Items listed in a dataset

______________________________

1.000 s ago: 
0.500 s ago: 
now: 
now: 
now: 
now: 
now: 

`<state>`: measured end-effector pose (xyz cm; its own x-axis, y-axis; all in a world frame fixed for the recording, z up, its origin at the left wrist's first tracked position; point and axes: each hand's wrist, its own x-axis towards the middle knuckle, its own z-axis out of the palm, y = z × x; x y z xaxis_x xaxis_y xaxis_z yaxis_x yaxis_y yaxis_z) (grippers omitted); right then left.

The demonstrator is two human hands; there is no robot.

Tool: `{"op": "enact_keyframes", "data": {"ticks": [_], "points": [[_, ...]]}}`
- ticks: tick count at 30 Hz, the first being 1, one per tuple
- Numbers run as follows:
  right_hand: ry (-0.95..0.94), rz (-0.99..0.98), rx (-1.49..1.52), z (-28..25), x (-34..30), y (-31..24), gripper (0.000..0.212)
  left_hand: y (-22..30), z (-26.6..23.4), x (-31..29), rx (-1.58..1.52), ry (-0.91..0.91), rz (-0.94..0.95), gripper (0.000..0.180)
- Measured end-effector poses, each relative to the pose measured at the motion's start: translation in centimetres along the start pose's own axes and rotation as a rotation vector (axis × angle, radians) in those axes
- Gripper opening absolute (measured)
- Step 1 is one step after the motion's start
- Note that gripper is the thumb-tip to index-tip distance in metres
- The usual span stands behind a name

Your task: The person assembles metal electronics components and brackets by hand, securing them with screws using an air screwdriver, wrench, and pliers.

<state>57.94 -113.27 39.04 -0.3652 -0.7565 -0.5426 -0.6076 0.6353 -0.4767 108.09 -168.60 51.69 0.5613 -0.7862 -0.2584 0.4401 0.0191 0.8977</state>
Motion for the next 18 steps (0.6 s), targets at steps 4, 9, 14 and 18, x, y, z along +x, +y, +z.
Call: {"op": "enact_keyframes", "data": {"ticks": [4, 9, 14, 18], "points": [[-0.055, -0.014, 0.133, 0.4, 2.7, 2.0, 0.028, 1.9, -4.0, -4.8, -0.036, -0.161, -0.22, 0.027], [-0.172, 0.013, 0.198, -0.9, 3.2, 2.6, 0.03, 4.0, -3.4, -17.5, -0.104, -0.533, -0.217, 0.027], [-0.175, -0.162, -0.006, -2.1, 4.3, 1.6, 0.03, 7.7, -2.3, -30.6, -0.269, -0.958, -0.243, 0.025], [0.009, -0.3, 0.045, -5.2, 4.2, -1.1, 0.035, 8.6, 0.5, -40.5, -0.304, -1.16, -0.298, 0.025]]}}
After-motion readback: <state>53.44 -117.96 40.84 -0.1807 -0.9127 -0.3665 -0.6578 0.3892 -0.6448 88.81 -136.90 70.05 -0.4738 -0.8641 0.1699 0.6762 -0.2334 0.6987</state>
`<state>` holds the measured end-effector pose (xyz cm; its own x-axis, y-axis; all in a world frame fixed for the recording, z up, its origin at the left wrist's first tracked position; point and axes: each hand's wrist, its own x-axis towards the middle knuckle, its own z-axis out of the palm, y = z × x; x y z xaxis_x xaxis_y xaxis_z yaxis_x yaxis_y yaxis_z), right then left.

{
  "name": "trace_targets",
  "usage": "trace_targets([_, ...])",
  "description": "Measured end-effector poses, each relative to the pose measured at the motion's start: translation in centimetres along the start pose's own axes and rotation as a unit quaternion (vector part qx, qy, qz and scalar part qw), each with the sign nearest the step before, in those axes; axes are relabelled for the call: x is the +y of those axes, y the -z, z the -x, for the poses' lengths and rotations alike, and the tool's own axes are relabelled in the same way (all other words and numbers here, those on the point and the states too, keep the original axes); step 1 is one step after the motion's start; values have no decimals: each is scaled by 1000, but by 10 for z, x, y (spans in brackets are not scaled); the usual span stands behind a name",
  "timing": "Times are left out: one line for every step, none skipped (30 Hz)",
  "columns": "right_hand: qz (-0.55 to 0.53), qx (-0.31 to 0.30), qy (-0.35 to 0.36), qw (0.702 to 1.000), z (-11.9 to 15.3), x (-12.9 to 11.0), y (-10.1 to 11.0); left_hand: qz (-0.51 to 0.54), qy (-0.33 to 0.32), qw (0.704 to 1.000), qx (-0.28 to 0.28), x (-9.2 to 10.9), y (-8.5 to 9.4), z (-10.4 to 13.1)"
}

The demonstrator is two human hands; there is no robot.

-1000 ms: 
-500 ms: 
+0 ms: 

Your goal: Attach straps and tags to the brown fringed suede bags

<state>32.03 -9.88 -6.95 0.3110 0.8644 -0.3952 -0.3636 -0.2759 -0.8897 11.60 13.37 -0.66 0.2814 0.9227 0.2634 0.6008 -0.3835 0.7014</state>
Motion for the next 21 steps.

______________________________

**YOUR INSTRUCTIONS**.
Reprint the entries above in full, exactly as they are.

**ANSWER**.
1.000 s ago: 
0.500 s ago: 
now: 
now: 
now: 
now: 
now: 

`<state>`: measured end-effector pose (xyz cm; its own x-axis, y-axis; all in a world frame fixed for the recording, z up, its origin at the left wrist's first tracked position; point and axes: each hand's wrist, its own x-axis towards the middle knuckle, its own z-axis out of the palm, y = z × x; x y z xaxis_x xaxis_y xaxis_z yaxis_x yaxis_y yaxis_z) (grippers omitted); right then left.

The demonstrator is two human hands; there is no robot.

Tool: `{"op": "enact_keyframes", "data": {"ticks": [_], "points": [[_, ...]]}}`
- ticks: tick count at 30 Hz, the first being 1, one per tuple
- Numbers run as follows:
  right_hand: ry (-0.95..0.94), rz (-0.99..0.98), rx (-1.49..1.52), z (-28..25), x (-34..30), y (-31..24), gripper (0.000..0.212)
  left_hand: y (-22..30), z (-26.6..23.4), x (-31..29), rx (-1.58..1.52), ry (-0.91..0.91), rz (-0.94..0.95), gripper (0.000..0.180)
- Measured end-effector poses, each relative to the pose measured at the motion's start: translation in centimetres along the start pose's own axes and rotation as a rotation vector (axis × angle, radians) in those axes
- Gripper opening absolute (measured)
- Step 1 is one step after the motion's start
- Note that gripper is the thumb-tip to index-tip distance in metres
- The usual span stands behind a name

Your task: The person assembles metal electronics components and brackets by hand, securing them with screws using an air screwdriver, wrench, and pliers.

<state>57.94 -113.27 39.04 -0.3652 -0.7565 -0.5426 -0.6076 0.6353 -0.4767 108.09 -168.60 51.69 0.5613 -0.7862 -0.2584 0.4401 0.0191 0.8977</state>
Motion for the next 18 steps (0.6 s), targets at steps 4, 9, 14 and 18, x, y, z along +x, +y, +z.
Call: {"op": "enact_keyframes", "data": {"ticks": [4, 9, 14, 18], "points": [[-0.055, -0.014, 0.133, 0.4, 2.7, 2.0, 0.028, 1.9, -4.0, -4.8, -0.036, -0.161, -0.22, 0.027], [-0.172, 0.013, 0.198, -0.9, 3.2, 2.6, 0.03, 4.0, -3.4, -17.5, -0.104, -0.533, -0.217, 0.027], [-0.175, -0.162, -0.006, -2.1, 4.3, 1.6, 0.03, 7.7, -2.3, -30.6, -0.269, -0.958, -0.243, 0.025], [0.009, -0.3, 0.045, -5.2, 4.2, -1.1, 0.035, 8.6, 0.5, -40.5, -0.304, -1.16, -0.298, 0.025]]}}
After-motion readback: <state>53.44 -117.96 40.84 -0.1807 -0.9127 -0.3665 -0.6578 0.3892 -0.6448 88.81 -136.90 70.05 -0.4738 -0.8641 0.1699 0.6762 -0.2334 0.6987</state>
`<state>` holds the measured end-effector pose (xyz cm; its own x-axis, y-axis; all in a world frame fixed for the recording, z up, its origin at the left wrist's first tracked position; point and axes: each hand's wrist, its own x-axis towards the middle knuckle, its own z-axis out of the palm, y = z × x; x y z xaxis_x xaxis_y xaxis_z yaxis_x yaxis_y yaxis_z), right then left.

{
  "name": "trace_targets",
  "usage": "trace_targets([_, ...])",
  "description": "Measured end-effector poses, each relative to the pose measured at the motion's start: translation in centimetres along the start pose's own axes and rotation as a unit quaternion (vector part qx, qy, qz and scalar part qw), each with the sign nearest the step before, in those axes; axes are relabelled for the call: x is the +y of those axes, y the -z, z the -x, for the poses' lengths and rotations alike, and the tool's own axes are relabelled in the same way (all other words and numbers here, those on the point and the states too, keep the original axes); step 1 is one step after the motion's start; values have no decimals: each is scaled by 1000, but by 10 for z, x, y (spans in brackets are not scaled); the usual span stands behind a name",
  "timing": "Times are left out: one line for every step, none skipped (30 Hz)",
  "columns": "right_hand: qz (-0.55 to 0.53), qx (-0.31 to 0.30), qy (-0.35 to 0.36), qw (0.702 to 1.000), z (-11.9 to 15.3), x (-12.9 to 11.0), y (-10.1 to 11.0); left_hand: qz (-0.51 to 0.54), qy (-0.33 to 0.32), qw (0.704 to 1.000), qx (-0.28 to 0.28), x (-9.2 to 10.9), y (-8.5 to 9.4), z (-10.4 to 13.1)"
}

The demonstrator is two human hands; there is no robot.

-1000 ms: 
-500 ms: 
+0 ms: 

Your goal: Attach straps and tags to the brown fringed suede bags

<state>32.03 -9.88 -6.95 0.3110 0.8644 -0.3952 -0.3636 -0.2759 -0.8897 11.60 13.37 -0.66 0.2814 0.9227 0.2634 0.6008 -0.3835 0.7014</state>
Motion for the next 21 steps.

Work on the exercise is finished.